The ages at which women are first marrying and having children, then, are rising, while ages at which women are most fertile are (obviously) not; women increasingly desire to start families later than their reproductive systems might easily allow, and that's not a cultural shift we can blame on individual companies. Should we think critically about a culture that prioritizes career advancement and earnings over family? Absolutely. But, that's not the same thing as criticizing the expansion of health-care options.
Jaime Knopman, M.D., infertility specialist at Reproductive Medicine Associates of New York, confirms that the age at which women are pursuing egg-freezing is decreasing. At first, "the women doing it were in their 40s," Dr. Knopman explains. Recently, however, the American Society for Reproductive Medicine removed the "experimental" label from egg-freezing. "As it becomes more mainstream...we’ve started to see the age drop, and I would say the average age is definitely more like 37 or 38 now," Dr. Knopman adds.

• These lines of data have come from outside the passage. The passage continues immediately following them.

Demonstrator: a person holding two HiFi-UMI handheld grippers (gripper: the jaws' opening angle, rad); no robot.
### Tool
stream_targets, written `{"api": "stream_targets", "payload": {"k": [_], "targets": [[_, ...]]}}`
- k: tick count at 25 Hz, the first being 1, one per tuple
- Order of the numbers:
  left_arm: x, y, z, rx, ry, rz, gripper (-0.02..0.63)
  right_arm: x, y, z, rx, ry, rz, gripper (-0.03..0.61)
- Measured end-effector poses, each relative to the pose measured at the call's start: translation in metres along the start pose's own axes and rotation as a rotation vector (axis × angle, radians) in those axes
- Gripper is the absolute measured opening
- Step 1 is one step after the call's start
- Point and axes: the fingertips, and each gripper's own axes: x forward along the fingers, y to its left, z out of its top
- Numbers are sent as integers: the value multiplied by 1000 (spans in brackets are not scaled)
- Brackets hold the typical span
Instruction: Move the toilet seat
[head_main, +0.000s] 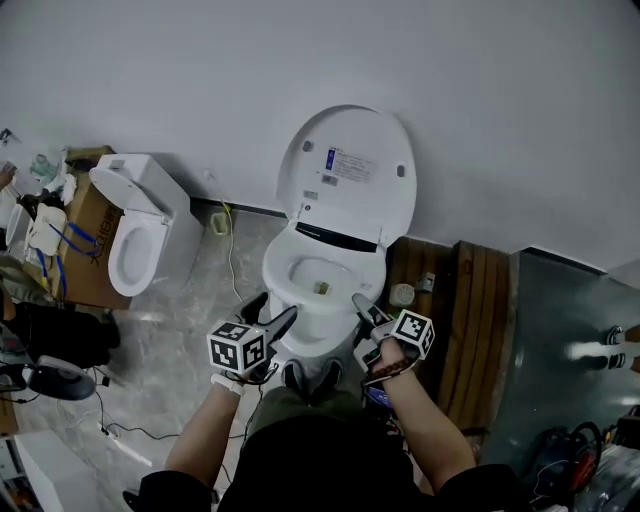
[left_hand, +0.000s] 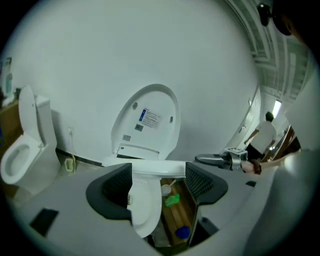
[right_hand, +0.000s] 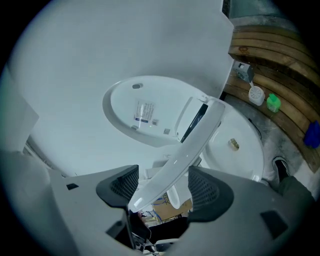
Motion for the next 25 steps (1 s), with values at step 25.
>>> {"api": "stream_targets", "payload": {"k": [25], "targets": [[23, -11, 65, 354, -81, 119, 331, 5, 45, 34, -87, -43, 36, 314]]}}
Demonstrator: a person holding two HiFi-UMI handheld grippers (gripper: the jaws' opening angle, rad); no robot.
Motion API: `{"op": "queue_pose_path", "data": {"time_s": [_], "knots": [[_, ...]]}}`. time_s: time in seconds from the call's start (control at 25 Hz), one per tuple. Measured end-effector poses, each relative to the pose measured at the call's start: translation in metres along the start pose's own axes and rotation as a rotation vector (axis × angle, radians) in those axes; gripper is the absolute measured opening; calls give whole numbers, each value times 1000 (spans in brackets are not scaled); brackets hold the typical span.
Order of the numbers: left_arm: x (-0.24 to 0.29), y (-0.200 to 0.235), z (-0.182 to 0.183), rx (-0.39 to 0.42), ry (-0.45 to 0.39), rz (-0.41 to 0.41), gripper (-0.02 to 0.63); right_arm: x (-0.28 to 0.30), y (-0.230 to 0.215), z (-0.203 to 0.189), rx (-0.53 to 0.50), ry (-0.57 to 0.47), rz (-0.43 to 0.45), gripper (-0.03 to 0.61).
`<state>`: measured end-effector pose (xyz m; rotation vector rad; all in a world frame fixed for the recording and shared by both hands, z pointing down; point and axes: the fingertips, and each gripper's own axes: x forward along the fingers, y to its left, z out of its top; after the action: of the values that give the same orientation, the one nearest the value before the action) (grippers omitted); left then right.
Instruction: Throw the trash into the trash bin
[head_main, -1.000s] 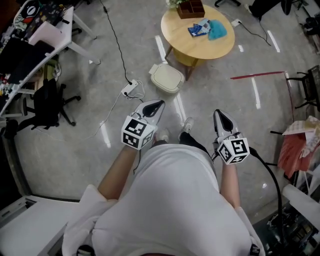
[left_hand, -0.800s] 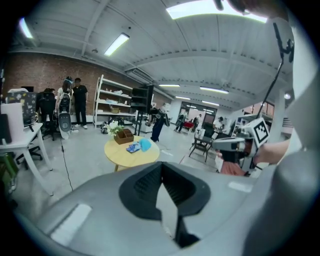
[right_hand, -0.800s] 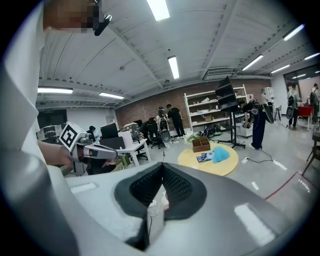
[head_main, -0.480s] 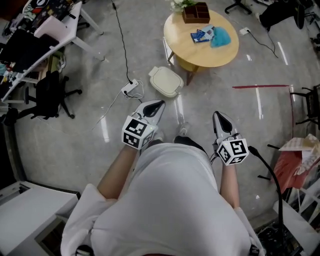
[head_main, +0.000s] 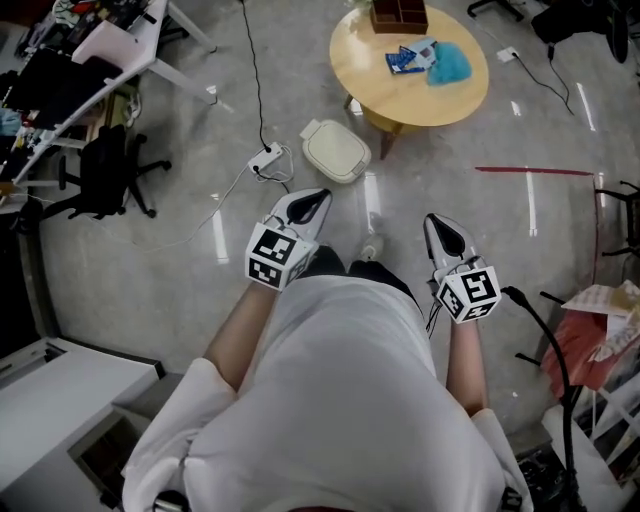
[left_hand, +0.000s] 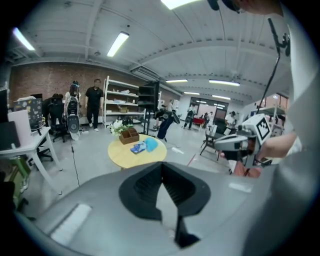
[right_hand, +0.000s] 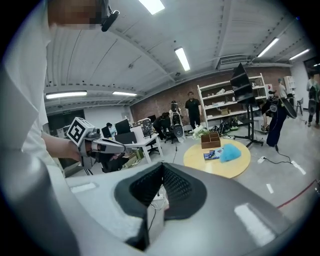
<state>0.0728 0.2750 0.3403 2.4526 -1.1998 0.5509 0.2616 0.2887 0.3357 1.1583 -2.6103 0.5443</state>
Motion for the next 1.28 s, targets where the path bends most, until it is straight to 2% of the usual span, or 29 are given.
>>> {"op": "queue_pose_path", "data": {"time_s": [0.32,0.56,0.84,1.04,1.28], "knots": [[12,16,4,-16,26,4,3,17,-6,2,40,-12,-1,2],[22,39,5,2,45,-29,3,37,-7,4,75,-22,-54,2],[50,63,-3,70,97,-74,3,60,-8,0,107,-8,-96,2],[71,66,-25,115,148,-138,3,70,-3,-13,135,12,-110,2],[105,72,-42,199,145,-192,3,84,-9,-31,182,30,-139,2]]}}
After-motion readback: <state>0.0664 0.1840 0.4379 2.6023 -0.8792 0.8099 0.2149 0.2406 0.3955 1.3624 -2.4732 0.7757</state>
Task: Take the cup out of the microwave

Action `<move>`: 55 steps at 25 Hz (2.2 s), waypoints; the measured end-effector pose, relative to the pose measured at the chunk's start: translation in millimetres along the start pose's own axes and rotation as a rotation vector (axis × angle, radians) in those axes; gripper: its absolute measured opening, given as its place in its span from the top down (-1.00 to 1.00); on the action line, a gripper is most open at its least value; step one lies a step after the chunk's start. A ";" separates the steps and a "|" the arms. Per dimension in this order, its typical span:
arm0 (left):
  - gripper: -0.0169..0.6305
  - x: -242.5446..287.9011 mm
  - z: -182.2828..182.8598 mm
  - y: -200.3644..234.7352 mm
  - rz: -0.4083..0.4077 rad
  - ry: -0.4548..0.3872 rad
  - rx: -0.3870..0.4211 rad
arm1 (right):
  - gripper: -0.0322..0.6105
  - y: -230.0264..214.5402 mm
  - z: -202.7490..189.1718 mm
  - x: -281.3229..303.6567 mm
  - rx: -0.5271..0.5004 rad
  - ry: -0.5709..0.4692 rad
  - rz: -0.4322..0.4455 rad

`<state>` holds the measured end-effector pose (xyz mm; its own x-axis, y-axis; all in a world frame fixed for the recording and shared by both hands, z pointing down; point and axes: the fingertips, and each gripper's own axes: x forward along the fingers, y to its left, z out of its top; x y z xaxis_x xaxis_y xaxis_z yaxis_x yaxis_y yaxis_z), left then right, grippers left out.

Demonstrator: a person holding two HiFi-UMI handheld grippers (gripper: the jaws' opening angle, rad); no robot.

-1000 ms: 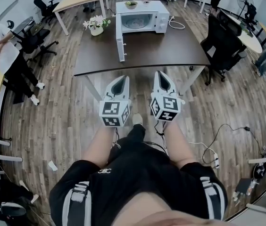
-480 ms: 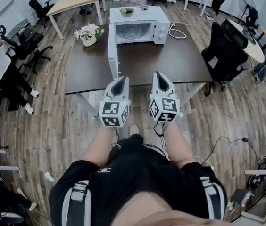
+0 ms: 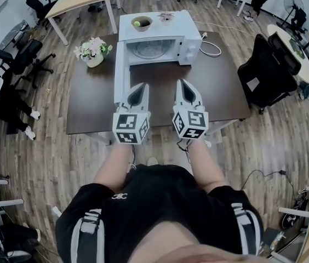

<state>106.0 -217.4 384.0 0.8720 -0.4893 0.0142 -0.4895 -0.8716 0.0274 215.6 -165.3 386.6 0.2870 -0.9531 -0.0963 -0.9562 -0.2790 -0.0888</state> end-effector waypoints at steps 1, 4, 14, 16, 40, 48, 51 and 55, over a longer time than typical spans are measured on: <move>0.97 10.9 -1.4 5.0 0.008 0.005 -0.002 | 0.90 -5.2 -2.6 11.9 0.004 0.005 0.003; 0.97 38.0 -6.4 15.9 0.041 0.020 -0.003 | 0.90 -19.8 -8.7 42.7 0.004 0.021 0.023; 0.97 103.0 -11.0 43.2 0.169 0.036 -0.012 | 0.37 -47.9 -36.6 144.9 0.014 0.054 0.176; 0.97 109.7 -16.5 49.1 0.192 0.046 -0.013 | 0.08 -48.4 -54.3 166.2 0.024 0.089 0.199; 0.97 173.3 -100.5 111.8 0.391 0.188 -0.068 | -0.25 -74.4 -267.3 377.1 -0.074 0.413 0.186; 0.97 173.5 -115.2 130.3 0.430 0.217 -0.070 | -0.30 -74.2 -292.9 414.6 -0.156 0.423 0.210; 0.97 173.0 -118.9 132.6 0.438 0.227 -0.069 | -0.30 -74.7 -299.7 416.7 -0.165 0.442 0.215; 0.97 169.4 -122.9 134.6 0.450 0.245 -0.065 | -0.31 -73.2 -302.4 422.6 -0.202 0.428 0.230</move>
<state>187.9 -413.7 512.9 0.5538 -0.7870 0.2719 -0.8218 -0.5691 0.0264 389.5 -583.2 652.2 0.0592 -0.9432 0.3269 -0.9959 -0.0335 0.0836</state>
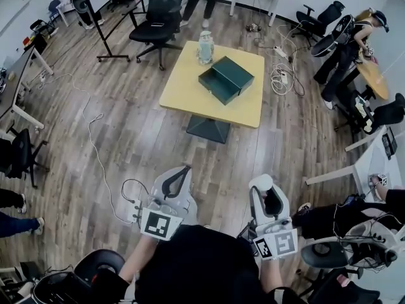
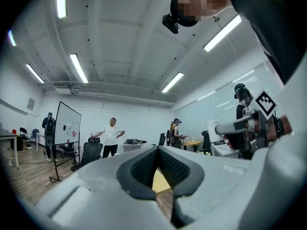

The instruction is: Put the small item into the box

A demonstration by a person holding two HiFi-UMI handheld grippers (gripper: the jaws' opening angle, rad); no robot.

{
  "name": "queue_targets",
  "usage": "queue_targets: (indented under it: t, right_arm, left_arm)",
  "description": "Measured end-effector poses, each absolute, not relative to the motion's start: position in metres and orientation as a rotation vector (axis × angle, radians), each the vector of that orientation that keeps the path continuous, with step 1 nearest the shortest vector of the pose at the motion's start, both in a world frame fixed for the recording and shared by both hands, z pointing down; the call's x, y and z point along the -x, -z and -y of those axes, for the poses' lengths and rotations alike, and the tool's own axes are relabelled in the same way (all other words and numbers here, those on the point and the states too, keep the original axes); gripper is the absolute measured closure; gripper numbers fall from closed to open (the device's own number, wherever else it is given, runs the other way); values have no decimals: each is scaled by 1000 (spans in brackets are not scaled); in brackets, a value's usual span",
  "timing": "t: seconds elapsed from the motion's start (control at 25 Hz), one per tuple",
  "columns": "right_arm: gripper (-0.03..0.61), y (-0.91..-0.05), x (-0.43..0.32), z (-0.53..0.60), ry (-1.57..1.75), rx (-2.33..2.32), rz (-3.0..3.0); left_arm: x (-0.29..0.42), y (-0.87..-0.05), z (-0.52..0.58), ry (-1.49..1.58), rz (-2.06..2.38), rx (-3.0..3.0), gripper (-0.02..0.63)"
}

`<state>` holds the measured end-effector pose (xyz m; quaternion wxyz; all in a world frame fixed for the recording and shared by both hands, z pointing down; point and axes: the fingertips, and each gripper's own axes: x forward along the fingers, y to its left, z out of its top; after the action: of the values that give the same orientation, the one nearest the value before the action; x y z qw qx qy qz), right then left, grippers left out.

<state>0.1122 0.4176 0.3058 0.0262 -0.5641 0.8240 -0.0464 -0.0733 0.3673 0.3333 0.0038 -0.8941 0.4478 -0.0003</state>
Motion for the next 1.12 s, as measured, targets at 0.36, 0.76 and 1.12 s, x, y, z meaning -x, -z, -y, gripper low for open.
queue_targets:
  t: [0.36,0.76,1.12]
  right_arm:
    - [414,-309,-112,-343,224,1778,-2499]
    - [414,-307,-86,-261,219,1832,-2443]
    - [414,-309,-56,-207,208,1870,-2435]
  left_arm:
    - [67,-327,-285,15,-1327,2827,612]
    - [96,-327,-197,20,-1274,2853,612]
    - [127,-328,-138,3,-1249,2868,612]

She also observes that many women are unaware of how their fertility declines over time. "We’re born with all the eggs we’ll ever have," she explains, "and we start to lose eggs when we’re only 20 weeks old, inside of our mother's uterus… Egg numbers decline even as early as 32, and at the age of 37/38 is another sharp cutoff, and then after 40 it's a really steep slope. So, it starts much younger than I think most people know." And, age isn't the only thing with an impact on woman's fertility: For women diagnosed with cancer who are planning to undergo surgery, radiation, or chemotherapy, egg-freezing may be their only hope of one day having biological children.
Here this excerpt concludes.